Maridor gibt es natuerlich noch. Warum du es nicht findest liegt daran, das es ein Produkt von nestle Professional ist und z.B. in Deutschland unter dem Namen Maggi vertrieben wird. Die Produkte von Nestle Professional (wie der name schon vermuten laesst) findet man aber nicht im Supermarkt sondern fuer die Grosskueche.

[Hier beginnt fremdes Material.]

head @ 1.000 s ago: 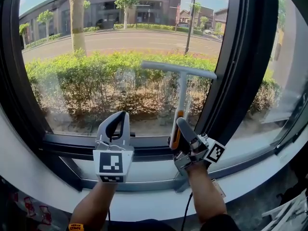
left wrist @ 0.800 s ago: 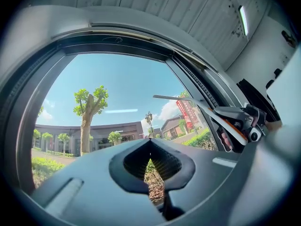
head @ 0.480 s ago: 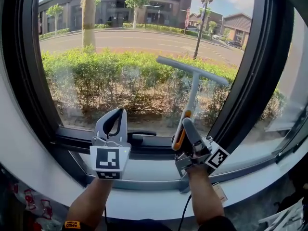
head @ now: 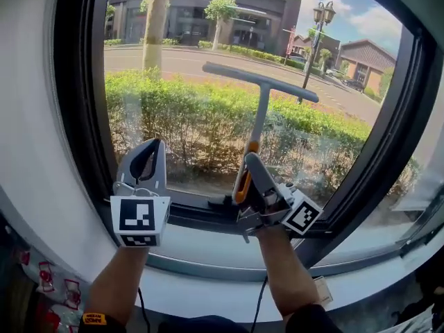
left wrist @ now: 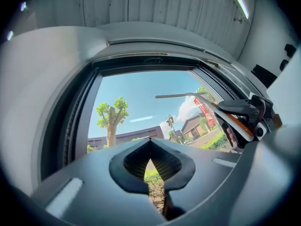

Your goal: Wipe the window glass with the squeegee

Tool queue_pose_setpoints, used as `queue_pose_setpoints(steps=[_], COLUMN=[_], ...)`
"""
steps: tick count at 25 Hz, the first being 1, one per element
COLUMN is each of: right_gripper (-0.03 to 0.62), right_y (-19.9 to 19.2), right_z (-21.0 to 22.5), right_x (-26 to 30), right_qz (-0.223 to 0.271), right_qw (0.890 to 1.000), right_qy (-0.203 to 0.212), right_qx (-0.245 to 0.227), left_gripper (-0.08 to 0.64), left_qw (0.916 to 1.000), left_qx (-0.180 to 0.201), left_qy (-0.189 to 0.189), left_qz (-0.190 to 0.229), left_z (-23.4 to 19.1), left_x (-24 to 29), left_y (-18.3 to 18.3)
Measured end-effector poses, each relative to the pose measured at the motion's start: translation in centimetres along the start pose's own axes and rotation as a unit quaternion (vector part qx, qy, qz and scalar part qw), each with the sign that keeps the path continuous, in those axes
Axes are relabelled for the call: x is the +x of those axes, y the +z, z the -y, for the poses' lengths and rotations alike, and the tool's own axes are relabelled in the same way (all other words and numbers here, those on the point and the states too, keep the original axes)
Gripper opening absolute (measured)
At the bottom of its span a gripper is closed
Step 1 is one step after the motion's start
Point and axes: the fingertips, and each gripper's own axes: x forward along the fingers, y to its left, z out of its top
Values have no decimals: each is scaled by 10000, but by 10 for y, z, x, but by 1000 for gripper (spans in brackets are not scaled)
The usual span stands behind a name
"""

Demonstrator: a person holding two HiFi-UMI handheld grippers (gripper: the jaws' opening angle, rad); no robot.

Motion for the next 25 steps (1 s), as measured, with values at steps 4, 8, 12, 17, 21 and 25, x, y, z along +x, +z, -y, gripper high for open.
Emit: queue_pose_setpoints(steps=[4,8,12,17,21,25], right_gripper=[48,48,48,48,48,48], right_y=[-31,-61,-104,-133,-153,-179], right_z=[-6,-16,-16,0,6,16], right_x=[52,96,128,143,141,133], right_qz=[-102,-198,-322,-307,-325,-415], right_qw=[9998,9995,9993,9993,9986,9971], right_qy=[150,204,122,-195,-393,-607], right_qx=[-49,-111,-125,0,118,220], left_gripper=[14,14,14,14,14,14], left_qw=[9994,9982,9970,9968,9981,9993], left_qx=[194,335,369,402,334,211], left_qy=[262,402,517,469,383,282], left_qz=[150,299,440,509,344,95], left_z=[-54,-96,-136,-156,-160,-158], left_x=[-12,-25,-42,-48,-53,-58], left_y=[16,34,41,46,31,1])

http://www.nestlefoodservices.de/food.asp?n=4&pcid=61&pid=407

Also entweder du hasst Zugang zu Laeden wie Metro oder du fraegst deinen Wirt ob er dir was mitbringt.

Gruss

Jan


----------



## Schwxdxnfxschxr (24. November 2010)

*AW: Maridor*

@annas88p
prinzipiell darf ja jeder nach seinem Geschmack würzen; ich möchte nur einen vorsichtigen Einwurf machen:
diese 'Würzmischungen' enthalten ALLE Geschmacksverstärker, die auch manchmal als Hefeextrakt usw. benannt werden. Es gibt Hinweise, dass solche Stoffe nachteilig für die Ernährung sind, wenn sie ständig benutzt werden (Allergien). Zugegeben allein die Dosis ist entscheidend. Und  ausser bei Pangasius oder Tilapia, die eigentlich nach nichts schmecken, kann ich mir nicht vorstellen geschmacklich mit diesem Pulver zu punkten. Ich bin bei manchen Rezepten ohnehin überrascht, welche Hammergewürze für sehr feine Fischsorten zum Einsatz kommen. Halt Ansichtssache, aber ich möchte, dass man am Geschmack den Fisch erkennt.
Zur Frage, wo es das gibt, kann ich leider nichts beitragen.
nix für ungut Schwefi


----------



## Janbr (26. November 2010)

*AW: Maridor*

@Schwedenfischer

Das stimmt so nicht, in Deutschland muss Geschmacksverstaerker als solcher gekennzeichnet sein. Die Deklarationspflicht in Deutschland geht sogar weiter und dem Stoff muss seine "Gruppenzugehoerigkeit" (z.B. Farbstoff, Geschmacksverstaerker etc.) vorangestellt werden.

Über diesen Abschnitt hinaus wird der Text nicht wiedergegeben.